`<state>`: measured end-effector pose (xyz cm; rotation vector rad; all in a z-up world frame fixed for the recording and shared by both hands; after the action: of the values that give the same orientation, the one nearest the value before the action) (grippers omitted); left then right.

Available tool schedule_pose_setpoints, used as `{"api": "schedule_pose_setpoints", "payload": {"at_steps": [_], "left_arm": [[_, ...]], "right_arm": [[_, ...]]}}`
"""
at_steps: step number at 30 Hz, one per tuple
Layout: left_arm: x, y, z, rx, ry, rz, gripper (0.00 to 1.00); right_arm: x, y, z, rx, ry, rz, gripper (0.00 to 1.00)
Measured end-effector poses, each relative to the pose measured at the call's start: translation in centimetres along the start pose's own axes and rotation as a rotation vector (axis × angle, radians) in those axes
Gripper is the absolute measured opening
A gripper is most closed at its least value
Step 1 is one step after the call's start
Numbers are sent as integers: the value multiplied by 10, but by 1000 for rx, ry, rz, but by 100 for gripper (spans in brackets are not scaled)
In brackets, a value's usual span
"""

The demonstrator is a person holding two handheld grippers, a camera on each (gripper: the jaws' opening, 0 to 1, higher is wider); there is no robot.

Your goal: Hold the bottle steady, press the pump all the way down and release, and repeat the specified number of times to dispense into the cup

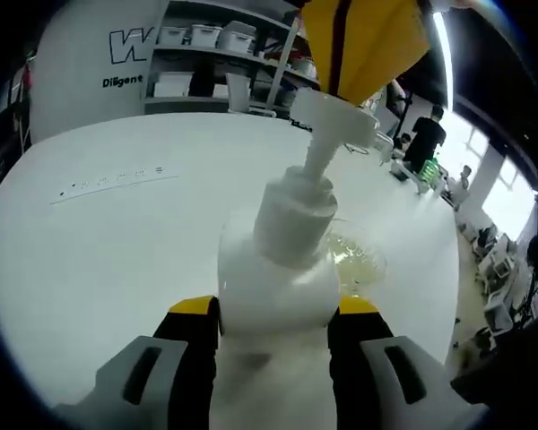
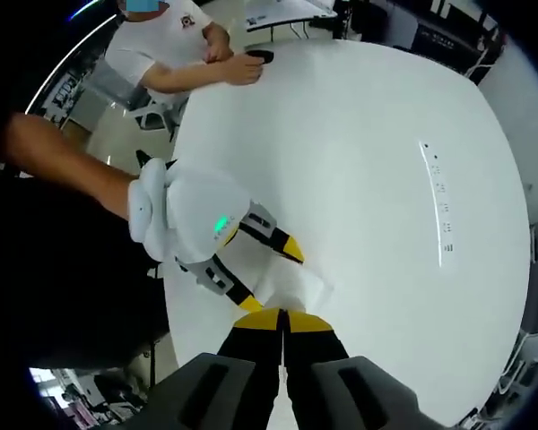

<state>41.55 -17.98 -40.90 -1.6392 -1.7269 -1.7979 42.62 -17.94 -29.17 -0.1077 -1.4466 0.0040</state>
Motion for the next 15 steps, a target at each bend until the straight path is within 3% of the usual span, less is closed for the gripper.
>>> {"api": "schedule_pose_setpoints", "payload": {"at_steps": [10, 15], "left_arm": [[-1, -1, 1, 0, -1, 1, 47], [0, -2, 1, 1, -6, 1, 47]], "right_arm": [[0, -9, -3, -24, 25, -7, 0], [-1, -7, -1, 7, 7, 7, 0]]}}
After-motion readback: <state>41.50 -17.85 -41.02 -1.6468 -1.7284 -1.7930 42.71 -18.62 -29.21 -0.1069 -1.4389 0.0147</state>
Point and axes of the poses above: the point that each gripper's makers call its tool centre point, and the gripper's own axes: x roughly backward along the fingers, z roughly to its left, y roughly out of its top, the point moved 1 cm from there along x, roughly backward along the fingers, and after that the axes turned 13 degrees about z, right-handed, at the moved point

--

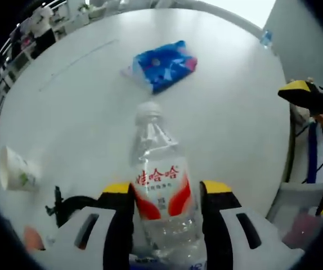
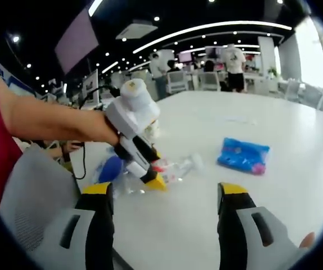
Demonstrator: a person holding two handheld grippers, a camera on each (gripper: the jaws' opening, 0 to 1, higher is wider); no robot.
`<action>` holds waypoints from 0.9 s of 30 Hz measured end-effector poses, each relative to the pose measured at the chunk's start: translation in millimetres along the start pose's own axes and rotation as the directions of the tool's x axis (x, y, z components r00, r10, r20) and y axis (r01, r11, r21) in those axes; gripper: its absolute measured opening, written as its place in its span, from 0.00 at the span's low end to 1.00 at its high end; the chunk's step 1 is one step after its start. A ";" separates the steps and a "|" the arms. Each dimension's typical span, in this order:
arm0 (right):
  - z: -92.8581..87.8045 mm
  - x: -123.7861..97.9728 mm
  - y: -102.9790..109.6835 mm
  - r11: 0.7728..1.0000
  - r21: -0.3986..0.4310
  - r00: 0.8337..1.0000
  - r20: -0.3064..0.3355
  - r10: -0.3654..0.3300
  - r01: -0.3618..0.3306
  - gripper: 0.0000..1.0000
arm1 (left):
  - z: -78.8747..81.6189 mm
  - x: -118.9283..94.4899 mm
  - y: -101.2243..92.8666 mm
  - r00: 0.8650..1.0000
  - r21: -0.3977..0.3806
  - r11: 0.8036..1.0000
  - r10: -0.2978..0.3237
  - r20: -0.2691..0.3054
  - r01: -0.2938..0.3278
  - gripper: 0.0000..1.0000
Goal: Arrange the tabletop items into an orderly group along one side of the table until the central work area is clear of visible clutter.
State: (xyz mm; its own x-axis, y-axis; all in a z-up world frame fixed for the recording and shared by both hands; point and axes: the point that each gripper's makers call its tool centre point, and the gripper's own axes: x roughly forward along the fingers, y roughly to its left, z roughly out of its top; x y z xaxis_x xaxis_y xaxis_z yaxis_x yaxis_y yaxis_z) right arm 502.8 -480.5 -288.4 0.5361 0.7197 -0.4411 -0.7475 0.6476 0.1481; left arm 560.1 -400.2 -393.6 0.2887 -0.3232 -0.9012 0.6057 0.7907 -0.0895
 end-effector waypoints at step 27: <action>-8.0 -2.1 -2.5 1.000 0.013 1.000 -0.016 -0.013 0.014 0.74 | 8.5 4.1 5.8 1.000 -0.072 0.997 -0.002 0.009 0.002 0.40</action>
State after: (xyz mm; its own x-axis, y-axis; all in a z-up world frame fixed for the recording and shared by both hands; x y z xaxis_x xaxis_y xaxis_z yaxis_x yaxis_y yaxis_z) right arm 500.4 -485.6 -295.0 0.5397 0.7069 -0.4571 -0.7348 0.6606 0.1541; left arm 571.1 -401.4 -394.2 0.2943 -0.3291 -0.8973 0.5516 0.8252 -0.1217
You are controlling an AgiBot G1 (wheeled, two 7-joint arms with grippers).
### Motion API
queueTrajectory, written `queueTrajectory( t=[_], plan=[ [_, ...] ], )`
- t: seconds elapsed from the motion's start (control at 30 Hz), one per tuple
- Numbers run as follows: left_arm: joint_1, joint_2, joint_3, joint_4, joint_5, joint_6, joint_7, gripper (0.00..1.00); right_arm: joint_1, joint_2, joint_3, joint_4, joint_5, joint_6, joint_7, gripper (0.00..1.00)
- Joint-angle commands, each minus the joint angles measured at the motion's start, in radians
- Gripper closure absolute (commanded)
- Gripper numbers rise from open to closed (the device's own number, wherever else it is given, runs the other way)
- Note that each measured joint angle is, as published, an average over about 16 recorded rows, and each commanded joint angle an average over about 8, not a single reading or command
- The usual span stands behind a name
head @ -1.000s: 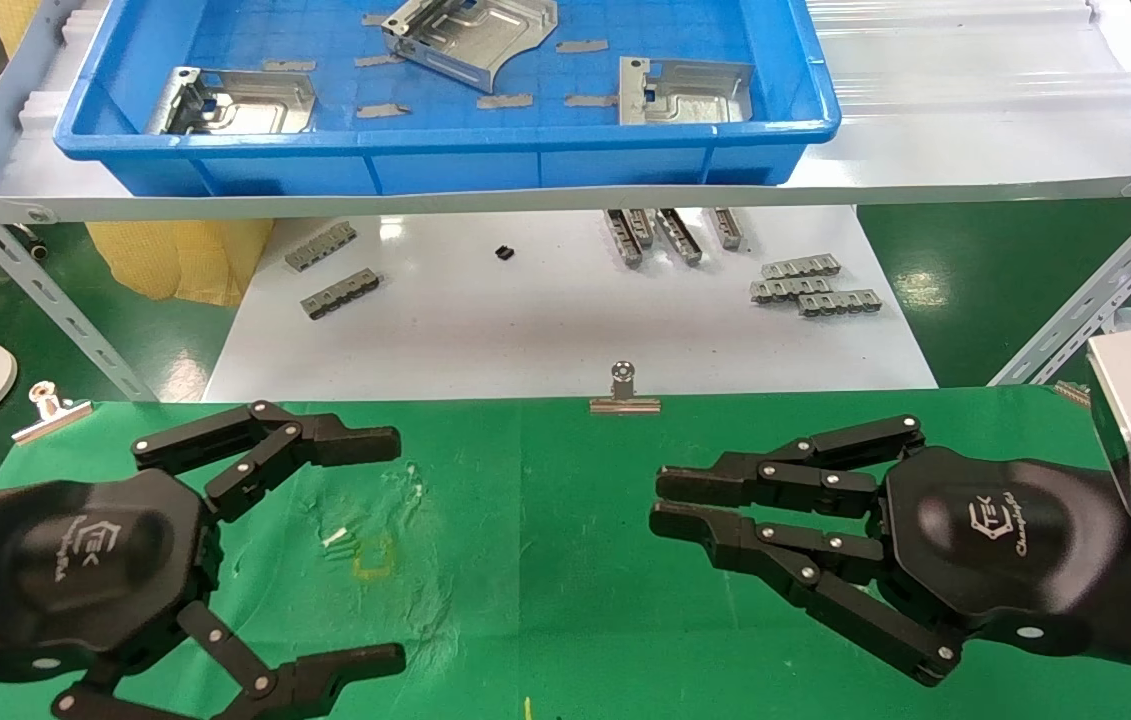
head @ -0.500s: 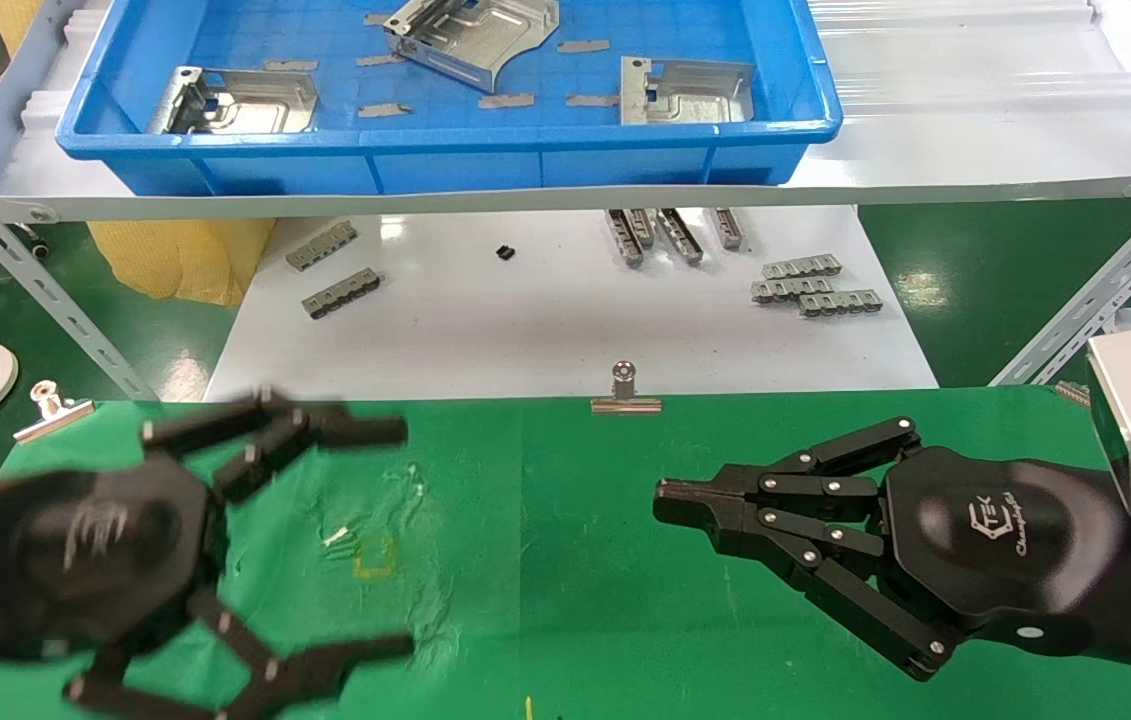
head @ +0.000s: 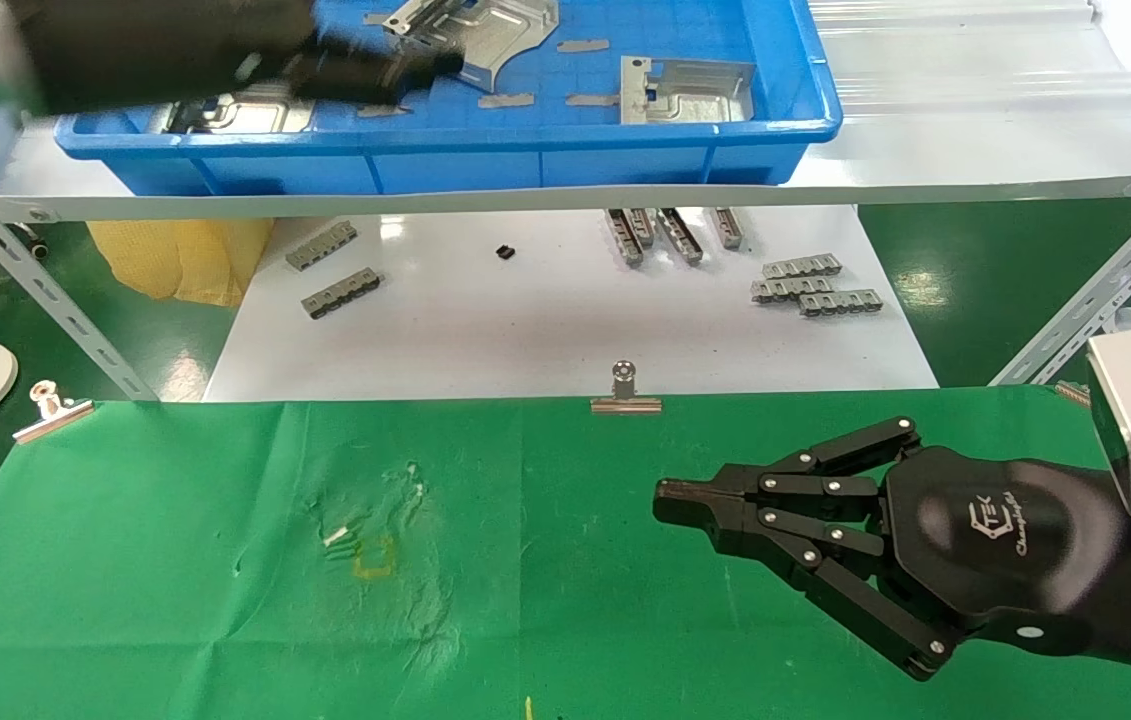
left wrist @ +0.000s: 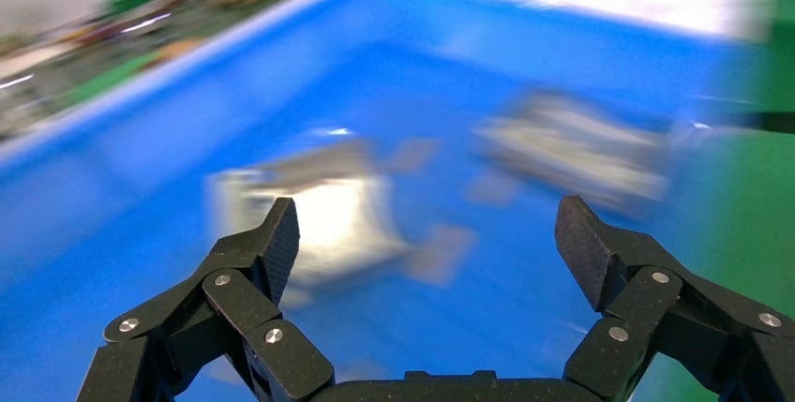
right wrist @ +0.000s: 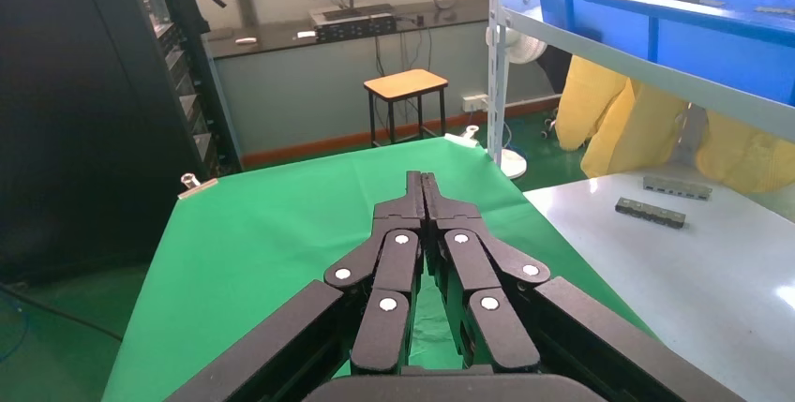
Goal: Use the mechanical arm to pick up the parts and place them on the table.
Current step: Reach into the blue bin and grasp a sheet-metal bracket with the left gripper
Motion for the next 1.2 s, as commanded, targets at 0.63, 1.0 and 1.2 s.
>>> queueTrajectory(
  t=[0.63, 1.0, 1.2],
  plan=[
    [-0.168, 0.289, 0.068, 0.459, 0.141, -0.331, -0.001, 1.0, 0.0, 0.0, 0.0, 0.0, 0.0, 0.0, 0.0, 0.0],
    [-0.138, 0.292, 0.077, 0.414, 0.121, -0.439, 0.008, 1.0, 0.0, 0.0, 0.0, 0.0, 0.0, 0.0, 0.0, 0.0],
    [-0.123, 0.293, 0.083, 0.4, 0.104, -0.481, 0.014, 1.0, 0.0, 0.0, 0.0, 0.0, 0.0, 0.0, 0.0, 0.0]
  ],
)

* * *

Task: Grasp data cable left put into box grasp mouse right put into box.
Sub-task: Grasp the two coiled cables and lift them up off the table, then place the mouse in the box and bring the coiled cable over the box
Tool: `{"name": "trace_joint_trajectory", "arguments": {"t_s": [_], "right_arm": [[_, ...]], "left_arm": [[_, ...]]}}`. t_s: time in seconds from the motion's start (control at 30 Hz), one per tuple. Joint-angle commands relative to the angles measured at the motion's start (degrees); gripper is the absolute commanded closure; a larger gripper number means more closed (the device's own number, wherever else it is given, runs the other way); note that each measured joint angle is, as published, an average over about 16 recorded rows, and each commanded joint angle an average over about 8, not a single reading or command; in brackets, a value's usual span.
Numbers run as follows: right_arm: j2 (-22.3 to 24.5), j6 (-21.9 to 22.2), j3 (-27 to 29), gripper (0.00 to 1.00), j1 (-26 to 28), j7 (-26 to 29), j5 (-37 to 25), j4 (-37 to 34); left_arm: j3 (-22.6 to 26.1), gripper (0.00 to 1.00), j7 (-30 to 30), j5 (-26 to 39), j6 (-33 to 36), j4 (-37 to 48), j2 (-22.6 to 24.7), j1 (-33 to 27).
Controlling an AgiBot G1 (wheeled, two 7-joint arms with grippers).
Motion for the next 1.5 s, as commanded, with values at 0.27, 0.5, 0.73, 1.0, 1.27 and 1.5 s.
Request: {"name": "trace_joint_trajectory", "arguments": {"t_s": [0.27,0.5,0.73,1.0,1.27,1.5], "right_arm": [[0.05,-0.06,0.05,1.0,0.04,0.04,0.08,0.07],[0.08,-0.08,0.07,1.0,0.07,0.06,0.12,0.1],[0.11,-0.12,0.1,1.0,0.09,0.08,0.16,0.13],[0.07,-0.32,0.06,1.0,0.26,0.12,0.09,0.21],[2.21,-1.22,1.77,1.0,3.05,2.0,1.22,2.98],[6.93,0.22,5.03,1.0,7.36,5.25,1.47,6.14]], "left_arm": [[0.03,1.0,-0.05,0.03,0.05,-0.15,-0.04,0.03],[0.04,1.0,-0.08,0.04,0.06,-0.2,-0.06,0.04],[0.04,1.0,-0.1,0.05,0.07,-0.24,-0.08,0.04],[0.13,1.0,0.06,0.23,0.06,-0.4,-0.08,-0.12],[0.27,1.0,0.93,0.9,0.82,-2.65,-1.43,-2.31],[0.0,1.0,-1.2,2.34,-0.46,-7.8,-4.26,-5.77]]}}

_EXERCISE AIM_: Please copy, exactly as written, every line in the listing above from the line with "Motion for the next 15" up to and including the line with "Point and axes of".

_SOLUTION TO THIS EXERCISE_:
Motion for the next 15 steps, a target at each bend until the straight path is within 3% of the usual span, less is closed for the gripper.
>>> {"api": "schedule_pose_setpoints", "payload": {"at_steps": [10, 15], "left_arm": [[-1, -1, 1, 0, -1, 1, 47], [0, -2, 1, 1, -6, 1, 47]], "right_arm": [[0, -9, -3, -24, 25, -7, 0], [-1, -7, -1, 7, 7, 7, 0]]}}
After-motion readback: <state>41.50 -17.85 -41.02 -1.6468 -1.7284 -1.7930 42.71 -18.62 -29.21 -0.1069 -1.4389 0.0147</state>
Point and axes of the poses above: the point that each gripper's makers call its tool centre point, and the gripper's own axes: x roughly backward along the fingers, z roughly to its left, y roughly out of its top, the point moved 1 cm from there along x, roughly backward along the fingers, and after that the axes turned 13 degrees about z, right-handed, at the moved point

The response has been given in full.